Governments restricted competition for various reasons, the researchers say. The industry tended to lobby against increased competition, which it portrayed as a drag on profits—and on investing in new or better technologies that could improve service. Governments may restrict the number of companies participating in auctions to maximize the amount of money the state can collect, the researchers conjecture—and governments may want a few, large companies that they can tax highly.
The findings indicate that markets with less competition and higher prices had lower quality services, so “there is no evidence suggesting that a government should tilt the rules in a noncompetitive dimension to enhance the quality of services,” the researchers note. They also find that governments with high sales taxes were more supportive of competition, and that spectrum auctions with less competition didn’t generate more money for governments, since more bidders tended to produce higher auction prices.

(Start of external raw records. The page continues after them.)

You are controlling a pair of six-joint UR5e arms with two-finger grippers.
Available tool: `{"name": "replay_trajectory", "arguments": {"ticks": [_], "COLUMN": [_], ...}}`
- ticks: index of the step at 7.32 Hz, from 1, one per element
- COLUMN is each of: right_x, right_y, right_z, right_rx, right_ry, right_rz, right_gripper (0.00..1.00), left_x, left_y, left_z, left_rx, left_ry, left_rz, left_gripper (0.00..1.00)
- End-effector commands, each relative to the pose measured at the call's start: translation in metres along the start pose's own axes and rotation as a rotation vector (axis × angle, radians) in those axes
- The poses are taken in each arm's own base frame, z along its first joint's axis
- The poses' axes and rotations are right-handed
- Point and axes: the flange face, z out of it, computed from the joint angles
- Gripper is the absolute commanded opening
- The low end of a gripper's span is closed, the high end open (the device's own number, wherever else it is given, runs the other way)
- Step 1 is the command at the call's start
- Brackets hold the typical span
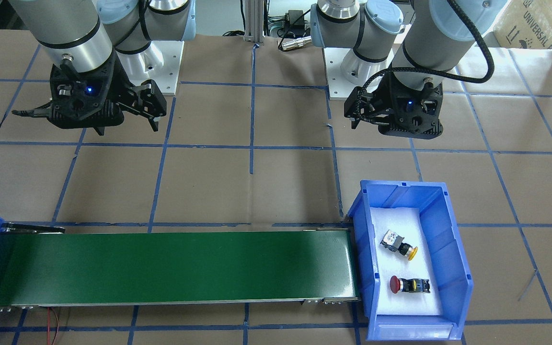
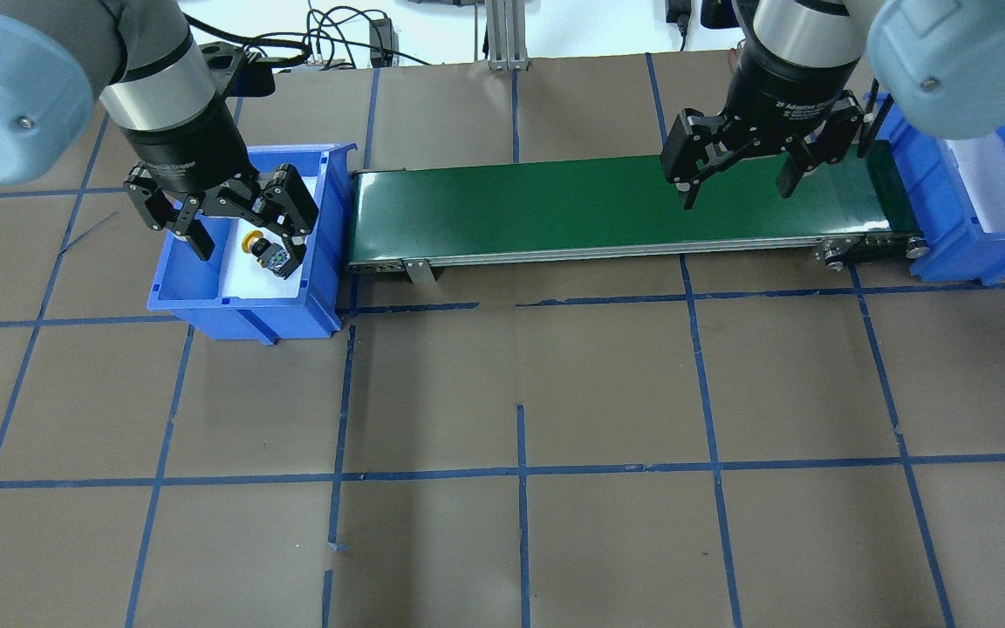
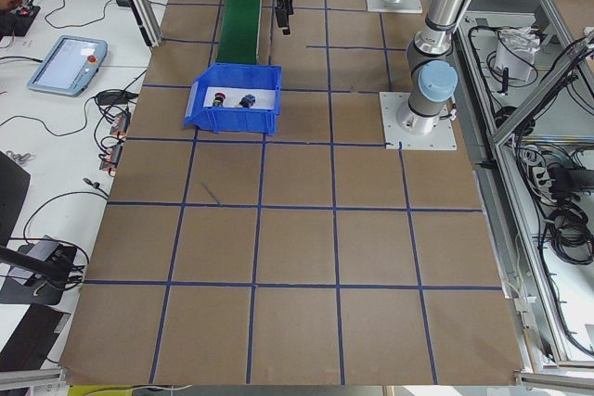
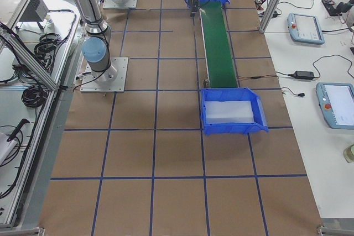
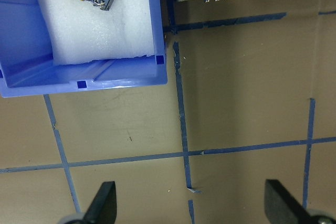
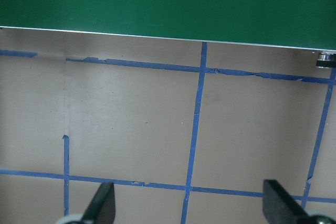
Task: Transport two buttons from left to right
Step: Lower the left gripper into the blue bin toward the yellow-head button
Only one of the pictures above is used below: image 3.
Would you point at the green conveyor belt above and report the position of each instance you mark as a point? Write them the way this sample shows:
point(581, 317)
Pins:
point(239, 36)

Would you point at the black power adapter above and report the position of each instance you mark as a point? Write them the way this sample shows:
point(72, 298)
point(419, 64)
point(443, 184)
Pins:
point(571, 179)

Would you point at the blue push button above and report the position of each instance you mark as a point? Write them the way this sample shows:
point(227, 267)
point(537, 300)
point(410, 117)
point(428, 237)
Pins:
point(247, 101)

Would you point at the teach pendant near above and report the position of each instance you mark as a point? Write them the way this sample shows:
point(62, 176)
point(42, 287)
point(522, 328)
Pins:
point(69, 66)

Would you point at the black monitor stand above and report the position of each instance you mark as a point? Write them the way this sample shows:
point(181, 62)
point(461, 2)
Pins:
point(38, 272)

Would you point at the blue plastic bin left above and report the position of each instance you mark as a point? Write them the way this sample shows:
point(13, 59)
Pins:
point(220, 119)

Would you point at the red push button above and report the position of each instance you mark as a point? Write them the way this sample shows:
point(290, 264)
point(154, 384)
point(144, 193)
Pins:
point(219, 99)

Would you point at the white foam pad left bin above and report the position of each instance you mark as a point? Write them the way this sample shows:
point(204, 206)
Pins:
point(265, 99)

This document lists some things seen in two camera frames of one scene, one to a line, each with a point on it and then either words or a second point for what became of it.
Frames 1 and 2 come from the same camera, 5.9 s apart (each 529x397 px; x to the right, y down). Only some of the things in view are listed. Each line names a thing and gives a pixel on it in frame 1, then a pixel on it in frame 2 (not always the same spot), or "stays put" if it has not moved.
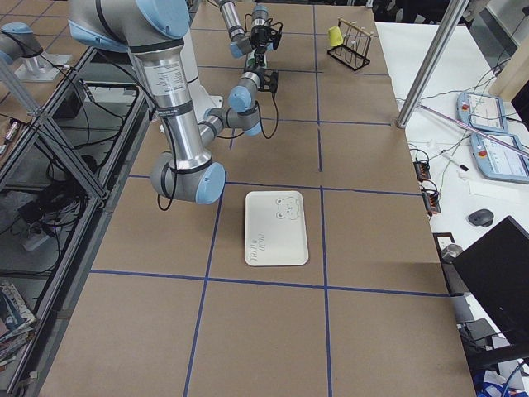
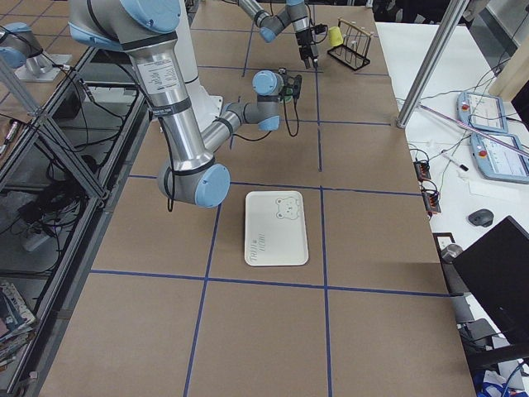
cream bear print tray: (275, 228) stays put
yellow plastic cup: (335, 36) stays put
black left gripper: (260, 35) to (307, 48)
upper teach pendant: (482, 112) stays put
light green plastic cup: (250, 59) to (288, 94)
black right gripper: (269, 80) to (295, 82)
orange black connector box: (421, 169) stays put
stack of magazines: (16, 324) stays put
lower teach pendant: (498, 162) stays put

There is little evidence that political ideology affected regulatory choices, but the more democratic a country, the more likely it was to favor competition, the findings suggest. Of 10 countries that the ITU rated worst for competition, four—Kuwait, Belarus, Swaziland, and Cuba—were considered the most undemocratic by the Center for Systemic Peace. And the 10 countries with the highest procompetition scores were all rated as highly democratic.
Greater competition can lead to significant savings, the researchers write. Danish and German cell-phone users, who enjoyed significantly more competition than Americans, paid $7.50 and $17.47, respectively, for a standard package of phone calls and SMS messages. That same package cost a US resident $35.62. American consumers would gain $44 billion–$65 billion if the US telecoms market were as competitive as those in Denmark and Germany.